WHAT IS REQUIRED
Return the data exactly, but only from the line containing "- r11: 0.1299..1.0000" through its last line.
------ DATA BELOW
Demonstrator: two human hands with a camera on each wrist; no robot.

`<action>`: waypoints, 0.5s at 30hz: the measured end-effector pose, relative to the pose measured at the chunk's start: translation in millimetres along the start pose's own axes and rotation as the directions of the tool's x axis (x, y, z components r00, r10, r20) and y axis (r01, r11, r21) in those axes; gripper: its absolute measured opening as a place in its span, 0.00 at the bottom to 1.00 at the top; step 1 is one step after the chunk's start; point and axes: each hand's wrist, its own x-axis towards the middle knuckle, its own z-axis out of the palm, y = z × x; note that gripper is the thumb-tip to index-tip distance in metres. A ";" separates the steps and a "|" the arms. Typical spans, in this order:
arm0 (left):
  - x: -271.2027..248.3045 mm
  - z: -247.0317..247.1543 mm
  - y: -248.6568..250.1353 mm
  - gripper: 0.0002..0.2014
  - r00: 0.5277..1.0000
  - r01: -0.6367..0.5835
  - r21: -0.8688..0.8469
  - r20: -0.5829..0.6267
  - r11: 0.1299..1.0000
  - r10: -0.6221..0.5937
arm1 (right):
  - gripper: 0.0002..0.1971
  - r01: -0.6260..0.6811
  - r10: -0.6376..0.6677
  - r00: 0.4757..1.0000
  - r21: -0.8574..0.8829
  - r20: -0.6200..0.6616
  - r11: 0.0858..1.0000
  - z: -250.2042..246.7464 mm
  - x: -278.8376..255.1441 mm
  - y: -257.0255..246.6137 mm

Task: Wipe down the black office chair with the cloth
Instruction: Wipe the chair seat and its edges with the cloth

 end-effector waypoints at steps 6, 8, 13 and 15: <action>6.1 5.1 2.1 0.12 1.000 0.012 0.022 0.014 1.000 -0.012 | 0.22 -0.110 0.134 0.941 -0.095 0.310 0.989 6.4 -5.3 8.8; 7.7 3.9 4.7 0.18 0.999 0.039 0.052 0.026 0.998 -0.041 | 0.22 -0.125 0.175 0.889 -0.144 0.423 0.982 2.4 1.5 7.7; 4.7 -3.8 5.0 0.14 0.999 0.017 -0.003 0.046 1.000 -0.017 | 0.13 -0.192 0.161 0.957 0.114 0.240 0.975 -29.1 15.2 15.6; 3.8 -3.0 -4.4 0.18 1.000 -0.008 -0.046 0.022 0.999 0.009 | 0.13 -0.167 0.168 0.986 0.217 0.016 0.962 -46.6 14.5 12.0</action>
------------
WRITTEN RESPONSE
  - r11: 0.1299..1.0000
  - r10: -0.6221..0.5937
arm1 (right):
  - gripper: 0.0002..0.1971
  - r01: -0.6260..0.6811
  - r10: -0.6376..0.6677
  - r00: 0.4757..1.0000
  - r21: -0.8574..0.8829
  - r20: -0.6200..0.6616
  - r11: 0.0858..1.0000
  - z: -250.2042..246.7464 mm
  - x: -278.8376..255.1441 mm
  - y: -257.0255..246.6137 mm

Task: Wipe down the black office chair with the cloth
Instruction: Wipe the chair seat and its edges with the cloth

 end-effector waypoints at steps 6, 8, 13 and 15: <action>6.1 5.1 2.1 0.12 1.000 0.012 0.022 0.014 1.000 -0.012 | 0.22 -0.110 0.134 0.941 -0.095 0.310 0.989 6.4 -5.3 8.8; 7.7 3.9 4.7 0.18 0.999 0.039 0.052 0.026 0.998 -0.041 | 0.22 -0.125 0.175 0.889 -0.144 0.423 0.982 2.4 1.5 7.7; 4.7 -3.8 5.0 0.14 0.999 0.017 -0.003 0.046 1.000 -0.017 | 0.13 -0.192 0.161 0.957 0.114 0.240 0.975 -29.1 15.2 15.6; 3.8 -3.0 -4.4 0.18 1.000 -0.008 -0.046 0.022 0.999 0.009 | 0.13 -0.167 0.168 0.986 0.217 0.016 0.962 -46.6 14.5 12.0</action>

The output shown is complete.